ASSIGNED TASK | Search the material for the word "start" and report each line where it turns up.

DATA SEGMENT |
────

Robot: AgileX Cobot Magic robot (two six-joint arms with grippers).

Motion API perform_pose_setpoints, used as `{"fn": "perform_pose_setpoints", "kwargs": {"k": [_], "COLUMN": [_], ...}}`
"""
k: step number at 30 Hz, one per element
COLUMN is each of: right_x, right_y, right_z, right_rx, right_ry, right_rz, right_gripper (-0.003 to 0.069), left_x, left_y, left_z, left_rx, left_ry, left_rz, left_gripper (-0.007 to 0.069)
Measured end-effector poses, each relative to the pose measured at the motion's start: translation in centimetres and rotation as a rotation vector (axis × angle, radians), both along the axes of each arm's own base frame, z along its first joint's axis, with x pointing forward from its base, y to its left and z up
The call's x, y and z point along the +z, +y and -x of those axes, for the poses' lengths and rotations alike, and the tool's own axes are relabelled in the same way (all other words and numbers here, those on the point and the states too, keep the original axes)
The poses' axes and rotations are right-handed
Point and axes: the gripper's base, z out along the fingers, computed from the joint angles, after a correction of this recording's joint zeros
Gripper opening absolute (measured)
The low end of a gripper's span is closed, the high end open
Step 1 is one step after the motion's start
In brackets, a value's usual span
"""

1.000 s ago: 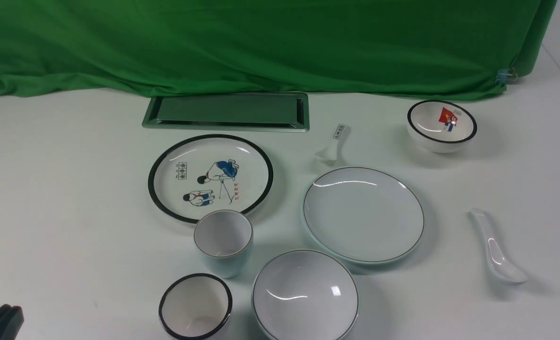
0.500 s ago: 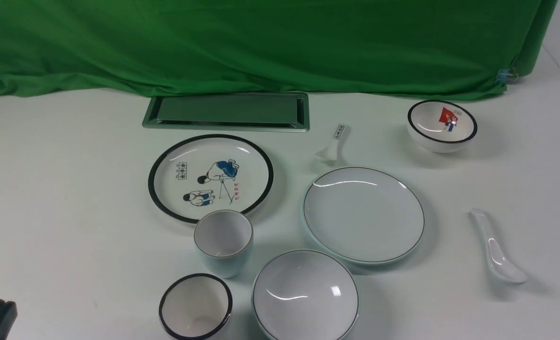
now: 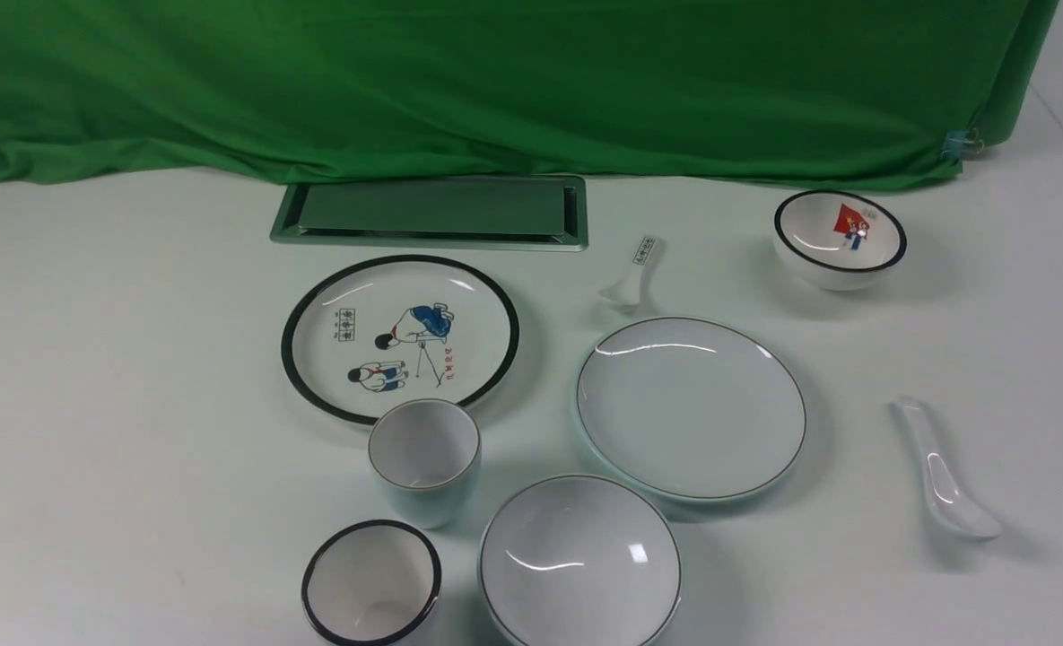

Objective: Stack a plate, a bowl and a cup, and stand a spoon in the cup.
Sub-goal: Use the right arm to grab a blue rice bowl

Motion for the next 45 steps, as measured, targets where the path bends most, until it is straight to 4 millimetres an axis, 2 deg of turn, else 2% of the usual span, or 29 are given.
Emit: {"fn": "perform_pose_setpoints", "kwargs": {"k": [2, 5, 7, 9, 10, 11, 13, 14, 15, 16, 17, 19, 23, 24, 25, 26, 27, 29, 30, 31, 32, 37, 38, 40, 41, 44, 45], "right_x": [0.2, 0.5, 0.8, 1.8, 2.9, 3.6, 5.6, 5.8, 7.2, 7.8, 8.0, 8.3, 6.8, 6.6, 5.9, 5.7, 4.7, 3.5, 3.5, 2.3, 1.7, 0.5, 0.2, -0.2, -0.6, -1.4, -1.9], "right_y": [0.0, 0.1, 0.0, 0.0, -0.1, -0.1, -0.1, -0.1, -0.2, -0.2, -0.2, -0.3, -0.3, -0.3, 0.1, 0.2, 1.0, 2.1, 2.1, 3.4, 4.2, 8.0, 9.7, 11.2, 12.5, 14.0, 14.8], "right_z": [0.1, 0.3, 0.2, 0.1, -0.1, -0.2, -1.0, -1.1, -2.3, -3.2, -3.8, -6.3, -10.5, -10.7, -11.8, -12.1, -13.2, -14.4, -14.3, -15.3, -15.8, -17.5, -18.3, -18.9, -19.4, -20.0, -20.4], "right_rx": [0.015, 0.046, 0.039, 0.014, -0.009, -0.026, -0.073, -0.078, -0.110, -0.120, -0.123, -0.122, -0.088, -0.084, -0.060, -0.053, -0.010, 0.045, 0.045, 0.101, 0.135, 0.330, 0.426, 0.503, 0.555, 0.600, 0.619], "right_ry": [-0.027, -0.058, -0.036, -0.007, 0.013, 0.026, 0.074, 0.079, 0.141, 0.185, 0.215, 0.354, 0.684, 0.704, 0.839, 0.876, 1.038, 1.197, 1.205, 1.327, 1.390, 1.543, 1.568, 1.586, 1.601, 1.628, 1.642], "right_rz": [-0.017, -0.060, -0.055, -0.026, 0.004, 0.028, 0.104, 0.112, 0.175, 0.200, 0.211, 0.233, 0.205, 0.199, 0.208, 0.216, 0.267, 0.360, 0.361, 0.436, 0.472, 0.558, 0.567, 0.549, 0.547, 0.559, 0.575], "right_gripper": [0.0242, 0.0240, 0.0200, 0.0133, 0.0076, 0.0050, 0.0020, 0.0019, 0.0015, 0.0014, 0.0014, 0.0014, 0.0014, 0.0014, 0.0014, 0.0014, 0.0014, 0.0014, 0.0014, 0.0014, 0.0014, 0.0015, 0.0022, 0.0048, 0.0090, 0.0185, 0.0268], "left_x": [0.2, 0.9, 1.6, 3.0, 4.2, 5.3, 8.5, 8.5, 10.7, 11.6, 12.1, 12.7, 11.9, 11.7, 10.7, 10.5, 8.9, 7.3, 7.1, 6.0, 5.5, 4.2, 3.9, 3.8, 3.8, 3.8, 3.8], "left_y": [0.0, 0.1, 0.0, -0.2, -0.3, -0.4, -0.4, -0.4, -0.4, -0.4, -0.5, -0.5, -0.5, -0.5, -0.6, -0.7, -1.2, -2.3, -2.5, -3.7, -4.4, -6.8, -7.7, -8.5, -9.2, -10.0, -10.5], "left_z": [0.1, 0.5, 0.9, 1.2, 1.5, 1.8, 2.1, 2.0, 1.8, 1.3, 0.8, -0.9, -5.1, -5.1, -6.6, -6.9, -8.1, -9.3, -9.4, -10.4, -11.0, -13.7, -14.8, -15.8, -16.5, -17.3, -17.7], "left_rx": [-0.027, -0.147, -0.221, -0.249, -0.256, -0.257, -0.233, -0.231, -0.208, -0.195, -0.187, -0.172, -0.147, -0.142, -0.125, -0.124, -0.126, -0.186, -0.198, -0.293, -0.351, -0.543, -0.586, -0.621, -0.637, -0.649, -0.649], "left_ry": [-0.025, -0.122, -0.184, -0.186, -0.177, -0.165, -0.103, -0.097, -0.047, -0.017, 0.002, 0.074, 0.337, 0.352, 0.521, 0.566, 0.785, 0.997, 1.028, 1.164, 1.220, 1.361, 1.413, 1.449, 1.469, 1.479, 1.473], "left_rz": [0.055, 0.269, 0.349, 0.345, 0.329, 0.323, 0.292, 0.290, 0.270, 0.257, 0.247, 0.242, 0.333, 0.333, 0.360, 0.359, 0.314, 0.271, 0.248, 0.237, 0.230, 0.240, 0.230, 0.199, 0.173, 0.122, 0.091], "left_gripper": [-0.0028, -0.0028, -0.0028, -0.0028, -0.0028, -0.0028, -0.0028, -0.0028, -0.0028, -0.0028, -0.0028, -0.0028, -0.0028, -0.0028, -0.0028, -0.0028, -0.0028, -0.0028, -0.0028, -0.0028, -0.0028, -0.0028, -0.0028, -0.0028, -0.0028, -0.0028, -0.0028]}}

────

SOLUTION FOR THIS EXERCISE |
Measured end-effector poses, each relative to the pose measured at the motion's start: translation in centimetres and rotation as a rotation vector (axis × angle, radians), both along the axes of each arm's own base frame, z along its first joint's axis, with x pointing forward from its base, y to its left and z up
Step 1 is one step after the motion's start

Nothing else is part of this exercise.